Un peu comme Pascale Georget, la candidate LO dans la 6e circonscription du Calvados en 2012, qui a déjà fait campagne dans le Gard, la Somme ou à Paris lors de précédentes élections. Propriétaire d’un petit commerce de bouche dans la capitale, elle laisse sa boutique à son mari quand ses obligations de campagne l’appellent sur place. "C’est important, si on veut diffuser nos idées, que nos électeurs puissent se prononcer sur notre programme, faut y aller", explique-t-elle, surmotivée, en détaillant ses trois prochaines journées, qui promettent d'être chargées.

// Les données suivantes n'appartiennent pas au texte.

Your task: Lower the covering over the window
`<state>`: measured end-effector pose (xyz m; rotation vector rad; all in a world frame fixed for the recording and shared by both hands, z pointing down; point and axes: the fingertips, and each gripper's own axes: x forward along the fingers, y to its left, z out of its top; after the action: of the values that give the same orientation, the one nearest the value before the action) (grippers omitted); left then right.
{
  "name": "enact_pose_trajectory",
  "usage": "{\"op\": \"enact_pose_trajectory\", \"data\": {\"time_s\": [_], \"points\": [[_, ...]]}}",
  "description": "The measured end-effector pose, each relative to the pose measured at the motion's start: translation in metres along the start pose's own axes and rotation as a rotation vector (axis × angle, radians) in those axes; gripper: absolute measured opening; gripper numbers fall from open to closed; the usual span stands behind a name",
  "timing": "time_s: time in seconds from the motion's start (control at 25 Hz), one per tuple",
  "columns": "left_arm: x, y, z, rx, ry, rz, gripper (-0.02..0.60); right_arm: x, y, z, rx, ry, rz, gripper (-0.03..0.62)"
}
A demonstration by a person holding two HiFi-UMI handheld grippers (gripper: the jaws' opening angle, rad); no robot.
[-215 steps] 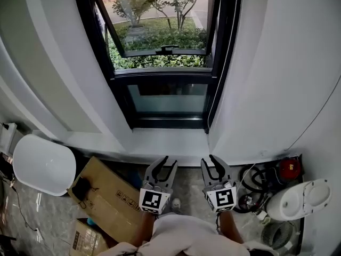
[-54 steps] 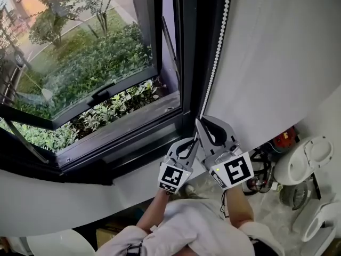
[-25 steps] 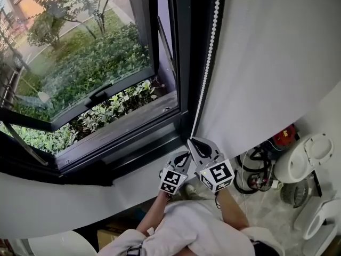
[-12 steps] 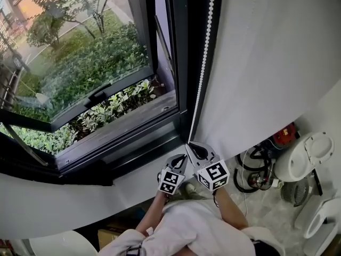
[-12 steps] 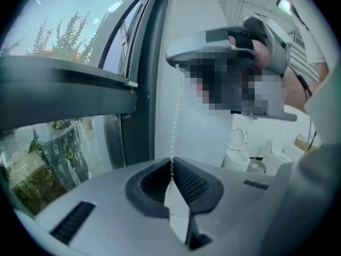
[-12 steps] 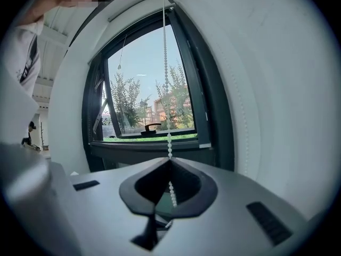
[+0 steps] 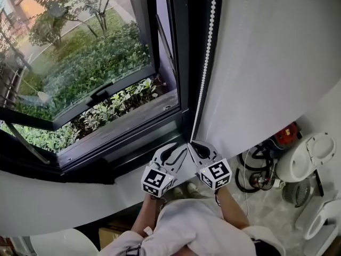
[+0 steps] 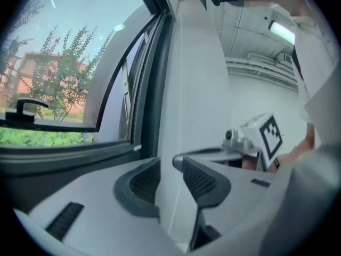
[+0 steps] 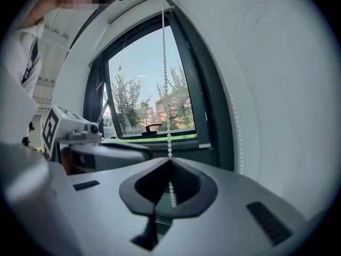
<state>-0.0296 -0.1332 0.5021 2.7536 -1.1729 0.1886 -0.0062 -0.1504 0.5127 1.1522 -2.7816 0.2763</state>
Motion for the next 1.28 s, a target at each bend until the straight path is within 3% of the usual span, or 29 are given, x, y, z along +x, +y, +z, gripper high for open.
{"op": "enact_pose_trajectory", "data": {"time_s": [0.44,0.68,0.88,1.0,1.28], "points": [[0.005,-0.012,0.140,0.137,-0.213,-0.052,0.135,-0.002,0.006,0.001,0.001,0.001,0.007,-0.005],[0.012,-0.018,0.187,0.186,-0.303,-0.055,0.127,-0.001,0.008,0.002,-0.003,0.000,0.010,-0.005],[0.018,-0.020,0.199,0.262,-0.319,-0.035,0.034,-0.001,0.010,0.002,-0.007,0.001,0.010,-0.005],[0.020,-0.024,0.191,0.304,-0.297,-0.021,0.021,0.000,0.008,-0.005,-0.017,0.033,0.002,-0.005],[0.026,-0.024,0.146,0.226,-0.217,-0.017,0.021,0.003,0.005,-0.047,0.024,0.122,0.000,-0.005]]}}
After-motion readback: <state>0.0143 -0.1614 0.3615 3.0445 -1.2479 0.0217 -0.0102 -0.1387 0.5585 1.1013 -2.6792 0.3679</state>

"De toute façon, les problèmes sont partout les mêmes"
Malgré une cinquantaine de militants LO dans les alentours, le parti communiste et révolutionnaire n’a pas trouvé les douze candidats nécessaires aux six duos titulaire-suppléant pour couvrir le département. Du coup, la moitié des candidats viennent de Paris. "De toute façon, les problèmes que l’on peut rencontrer dans le Calvados, ce sont les mêmes qu'ailleurs, l’emploi, la précarité, le pouvoir d’achat en baisse", explique Pascale Georget, la candidate volante depuis 1978.
Pierre Casevitz, responsable LO dans le département, qui l’héberge les jours de campagne, confirme et énumère : "Carrefour qui annonce un plan de licenciement c’est pas normand, Plysorol en cessation de paiement à Lisieux, c’est un patron libanais." 580 km plus au sud, en Dordogne, Josefa Torres parle "hémorragie des emplois" et saisit l’exemple d’Interspray, une usine d’aérosol implantée à Neuvic, en plein cœur de sa circonscription, et en cours de fermeture.

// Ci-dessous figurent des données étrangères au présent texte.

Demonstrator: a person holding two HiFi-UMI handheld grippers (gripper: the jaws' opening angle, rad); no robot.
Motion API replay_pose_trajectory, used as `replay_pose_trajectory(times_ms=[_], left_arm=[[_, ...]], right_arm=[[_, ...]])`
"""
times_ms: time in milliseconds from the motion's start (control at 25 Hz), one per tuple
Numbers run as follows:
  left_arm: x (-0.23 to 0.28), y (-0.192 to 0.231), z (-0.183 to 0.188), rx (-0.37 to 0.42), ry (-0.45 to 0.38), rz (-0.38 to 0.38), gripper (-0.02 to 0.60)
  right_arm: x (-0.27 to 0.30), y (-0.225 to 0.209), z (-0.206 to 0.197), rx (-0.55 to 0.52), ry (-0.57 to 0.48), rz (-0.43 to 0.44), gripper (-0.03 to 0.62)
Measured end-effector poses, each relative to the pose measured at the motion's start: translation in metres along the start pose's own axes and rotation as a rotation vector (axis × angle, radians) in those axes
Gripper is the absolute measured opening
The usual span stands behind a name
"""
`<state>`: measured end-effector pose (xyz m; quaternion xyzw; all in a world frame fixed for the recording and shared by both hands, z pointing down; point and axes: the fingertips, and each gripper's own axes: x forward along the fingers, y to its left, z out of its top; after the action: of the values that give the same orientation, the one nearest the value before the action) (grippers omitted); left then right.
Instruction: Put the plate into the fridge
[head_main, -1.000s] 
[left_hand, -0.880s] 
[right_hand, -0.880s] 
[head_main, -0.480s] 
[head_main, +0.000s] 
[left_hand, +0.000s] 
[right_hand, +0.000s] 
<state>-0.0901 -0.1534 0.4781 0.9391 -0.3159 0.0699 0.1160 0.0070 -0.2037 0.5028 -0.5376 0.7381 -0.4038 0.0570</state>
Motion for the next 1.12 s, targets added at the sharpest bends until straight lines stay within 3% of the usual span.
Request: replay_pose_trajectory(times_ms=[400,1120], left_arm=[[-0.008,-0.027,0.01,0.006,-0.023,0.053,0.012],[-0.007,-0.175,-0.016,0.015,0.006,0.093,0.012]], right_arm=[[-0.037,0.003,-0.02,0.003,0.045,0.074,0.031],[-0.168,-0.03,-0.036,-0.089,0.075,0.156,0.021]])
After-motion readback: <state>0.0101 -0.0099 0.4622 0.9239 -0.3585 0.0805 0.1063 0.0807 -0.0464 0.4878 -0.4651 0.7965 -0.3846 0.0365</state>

Les militants de Lutte ouvrière préfèrent les sorties d’usine et d’entreprises aux marchés, qu’ils font aussi de temps en temps malgré tout, si leurs effectifs sont suffisants. "On a toujours dit qu’on était un petit parti qui voulait grandir", explique Nathalie Arthaud, porte-parole de Lutte ouvrière et elle-même candidate en Seine-Saint-Denis, dans la foulée de sa campagne présidentielle.

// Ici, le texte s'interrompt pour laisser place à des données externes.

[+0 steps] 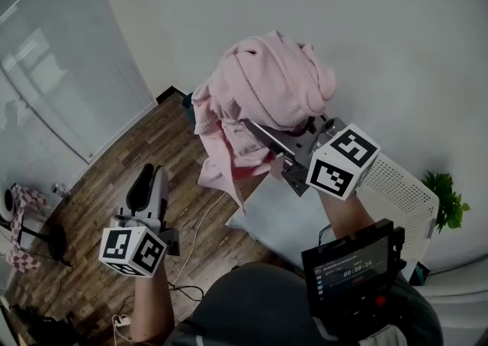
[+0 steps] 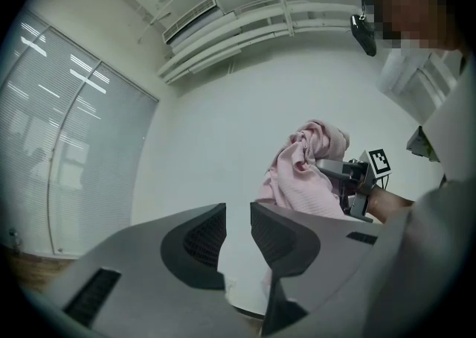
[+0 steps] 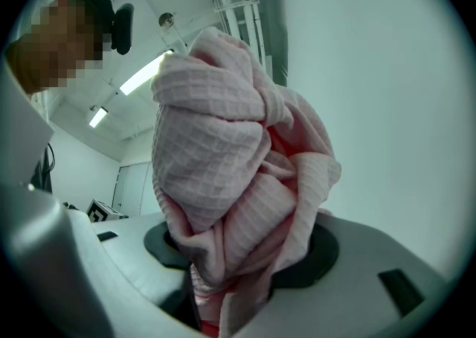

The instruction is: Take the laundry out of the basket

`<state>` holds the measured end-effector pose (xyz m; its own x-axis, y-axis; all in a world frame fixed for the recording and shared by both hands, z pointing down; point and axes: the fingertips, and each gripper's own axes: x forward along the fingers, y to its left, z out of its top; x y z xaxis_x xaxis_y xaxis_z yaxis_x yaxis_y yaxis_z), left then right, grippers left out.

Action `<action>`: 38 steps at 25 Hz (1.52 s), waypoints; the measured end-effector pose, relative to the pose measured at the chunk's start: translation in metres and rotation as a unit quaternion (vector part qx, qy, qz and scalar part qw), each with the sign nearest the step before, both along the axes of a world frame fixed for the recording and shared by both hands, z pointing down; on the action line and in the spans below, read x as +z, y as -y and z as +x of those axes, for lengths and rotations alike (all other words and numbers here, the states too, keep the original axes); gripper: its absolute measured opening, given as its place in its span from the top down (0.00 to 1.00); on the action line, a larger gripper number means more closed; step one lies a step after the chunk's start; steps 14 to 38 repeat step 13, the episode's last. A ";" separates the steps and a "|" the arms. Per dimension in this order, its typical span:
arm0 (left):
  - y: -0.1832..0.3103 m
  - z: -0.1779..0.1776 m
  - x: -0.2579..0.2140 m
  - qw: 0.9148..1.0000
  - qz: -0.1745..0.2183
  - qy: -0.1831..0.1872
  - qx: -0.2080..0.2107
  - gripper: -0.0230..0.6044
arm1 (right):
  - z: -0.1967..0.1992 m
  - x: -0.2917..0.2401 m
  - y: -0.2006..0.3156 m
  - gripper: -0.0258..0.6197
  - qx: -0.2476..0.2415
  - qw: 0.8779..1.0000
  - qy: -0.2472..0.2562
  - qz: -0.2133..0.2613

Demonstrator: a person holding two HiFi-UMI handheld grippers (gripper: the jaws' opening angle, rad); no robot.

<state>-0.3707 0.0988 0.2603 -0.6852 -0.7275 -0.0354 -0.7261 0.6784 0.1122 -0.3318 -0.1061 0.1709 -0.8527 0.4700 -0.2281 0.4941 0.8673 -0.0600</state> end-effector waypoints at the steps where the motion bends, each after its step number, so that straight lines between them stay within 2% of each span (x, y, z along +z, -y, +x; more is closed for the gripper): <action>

"Ah ça ! Y’a pas de risque qu’on fasse 10%"
"On essaie de recruter de nouveaux camarades, surtout dans les zones rurales, où l’on est moins bien implantés", explique cette professeur d'économie en lycée, chef de file d’un parti qui revendique 8 000 cartes. "On veut que tous ceux qui ont voté Nathalie Arthaud [202 548 personnes] à la présidentielle puissent refaire le geste", martèle un cadre du parti, qui répète : "S'il y a bien une élection qui n’est absolument pas locale, c’est les législatives, on vote pour des députés qui devront se prononcer sur la politique nationale. Sinon, c’est la porte ouverte au lobbying."
"Hollande ou pas, les groupes industriels et financiers dominent et on ne peut compter que sur nous pour imposer un certain nombre de mesures comme l’interdiction des licenciements", décline Nathalie Arthaud dans la lignée de sa campagne.
Le parti fournit l’essentiel du matériel de campagne, plus ou moins personnalisé, dont un tract de campagne national de quatre pages. "Ça va nous coûter près d’1,2 million d’euros, autant que ce que la subvention publique nous donnera sur cinq ans, si on l’obtient, ce qui n’est même pas sûr", précise celle qui a réuni 0,56% des suffrages le 6 mai 2012. Et d’insister sur la nécessité de populariser la lutte.
"Ah ça ! Y’a pas de risque qu’on fasse 10%, rigole Pascale Georget, la candidate dans le Calvados, pas démobilisée pour autant. C'est une tribune pour profiter de ces moments-là, où le gens sont un peu plus réceptifs."